Nella lettera si chiede: l'identificazione della località, degli organizzatori effettivi, dei finanziatori, dei gruppi partecipanti e dei soggetti provenienti dall'estero; di acquisire e analizzare le locandine, i programmi, le chat, i canali telematici, il materiale propagandistico e ogni altro elemento utile a ricostruire natura, finalità e modalità del raduno; di verificare l'effettivo coinvolgimento di Blood & Honour, di Combat 18 o di altre organizzazioni neonaziste internazionali e l'eventuale ingresso nel territorio nazionale di soggetti segnalati per terrorismo, estremismo violento o reati d'odio; di adottare, in coordinamento con il questore e con il ministro dell'Interno, ogni provvedimento necessario a vietare lo svolgimento del raduno; di impedire comunque l'esposizione e la diffusione di simboli nazisti, saluti, inni, slogan, pubblicazioni e materiali idonei a propagandare la superiorità razziale, l'antisemitismo, la discriminazione o la violenza.

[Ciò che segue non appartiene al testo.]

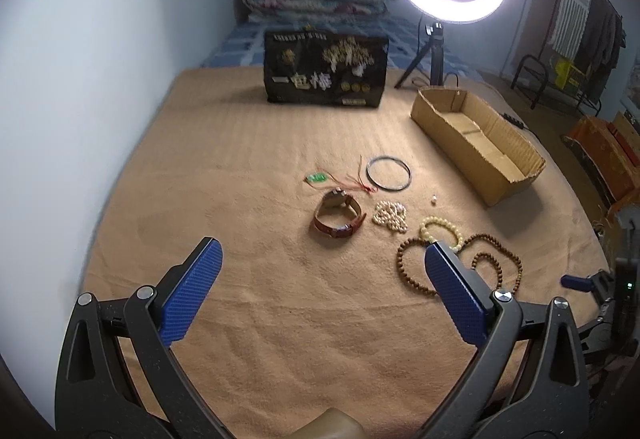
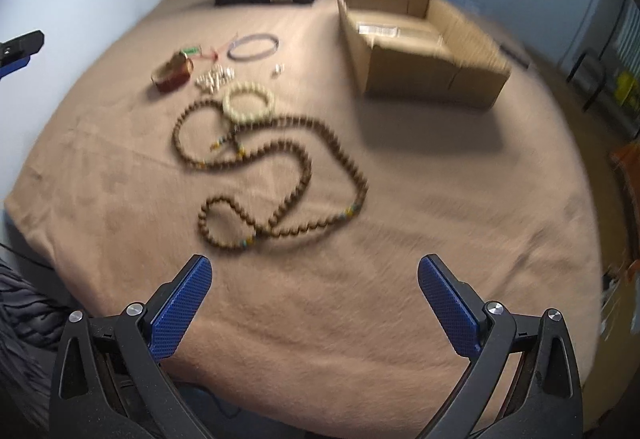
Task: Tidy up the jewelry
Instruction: 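Move right tool toward the wooden bead necklace while left tool approaches the red-strap watch, then close right tool on the wooden bead necklace while left tool grasps the red-strap watch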
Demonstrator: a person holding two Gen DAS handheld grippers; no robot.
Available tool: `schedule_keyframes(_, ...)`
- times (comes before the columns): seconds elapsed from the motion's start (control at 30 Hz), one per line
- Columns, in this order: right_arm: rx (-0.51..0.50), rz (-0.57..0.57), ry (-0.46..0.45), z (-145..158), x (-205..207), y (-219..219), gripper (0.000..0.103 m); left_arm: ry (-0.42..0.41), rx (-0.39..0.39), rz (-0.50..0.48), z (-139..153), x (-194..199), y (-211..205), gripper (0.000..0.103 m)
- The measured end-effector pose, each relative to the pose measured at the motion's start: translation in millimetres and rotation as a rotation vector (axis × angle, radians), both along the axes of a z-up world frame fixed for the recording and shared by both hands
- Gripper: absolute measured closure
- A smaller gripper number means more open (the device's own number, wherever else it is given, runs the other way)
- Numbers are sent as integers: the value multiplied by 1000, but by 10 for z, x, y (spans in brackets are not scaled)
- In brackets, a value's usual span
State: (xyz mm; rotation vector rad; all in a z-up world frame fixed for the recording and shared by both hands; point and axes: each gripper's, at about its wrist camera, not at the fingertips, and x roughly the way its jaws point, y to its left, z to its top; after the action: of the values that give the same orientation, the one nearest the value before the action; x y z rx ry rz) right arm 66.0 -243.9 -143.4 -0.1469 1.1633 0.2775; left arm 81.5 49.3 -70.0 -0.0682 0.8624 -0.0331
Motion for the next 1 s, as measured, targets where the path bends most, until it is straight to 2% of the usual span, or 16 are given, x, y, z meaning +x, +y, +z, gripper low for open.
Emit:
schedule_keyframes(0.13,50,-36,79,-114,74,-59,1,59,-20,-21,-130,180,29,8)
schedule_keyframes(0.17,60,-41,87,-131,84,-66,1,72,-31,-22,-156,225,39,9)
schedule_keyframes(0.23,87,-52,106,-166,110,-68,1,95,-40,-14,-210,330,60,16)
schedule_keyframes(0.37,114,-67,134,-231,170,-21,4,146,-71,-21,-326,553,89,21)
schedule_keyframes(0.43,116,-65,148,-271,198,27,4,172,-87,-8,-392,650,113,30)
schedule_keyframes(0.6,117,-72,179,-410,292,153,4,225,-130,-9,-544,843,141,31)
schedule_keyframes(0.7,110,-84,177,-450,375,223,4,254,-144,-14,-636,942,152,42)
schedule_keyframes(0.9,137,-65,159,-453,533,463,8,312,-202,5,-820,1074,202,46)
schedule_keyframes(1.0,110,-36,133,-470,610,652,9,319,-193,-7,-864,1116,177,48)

«Il Fronte Antifascista - spiega Fiumefreddo - non chiede la compressione di un’opinione, per quanto radicale o ripugnante. Chiede l’applicazione delle leggi della Repubblica nei confronti di una manifestazione organizzata che, per soggetti coinvolti, simbologia, finalità propagandistiche e collegamenti internazionali, appare suscettibile di oltrepassare i limiti della libertà di riunione e di manifestazione del pensiero, ponendosi in contrasto con l'eguaglianza, la dignità umana e l'ordinamento democratico costituzionale. La democrazia tutela il dissenso, anche il più aspro, ma non è tenuta a offrire spazi di organizzazione, reclutamento e propaganda a movimenti che perseguono la discriminazione razziale, la violenza e la distruzione dei suoi stessi presupposti».

Fiumefreddo ha da tempo avviato una campagna «a difesa della democrazia» e contro «la deriva fascista di Futuro Nazionale e del generale Roberto Vannacci» leader del movimento di destra.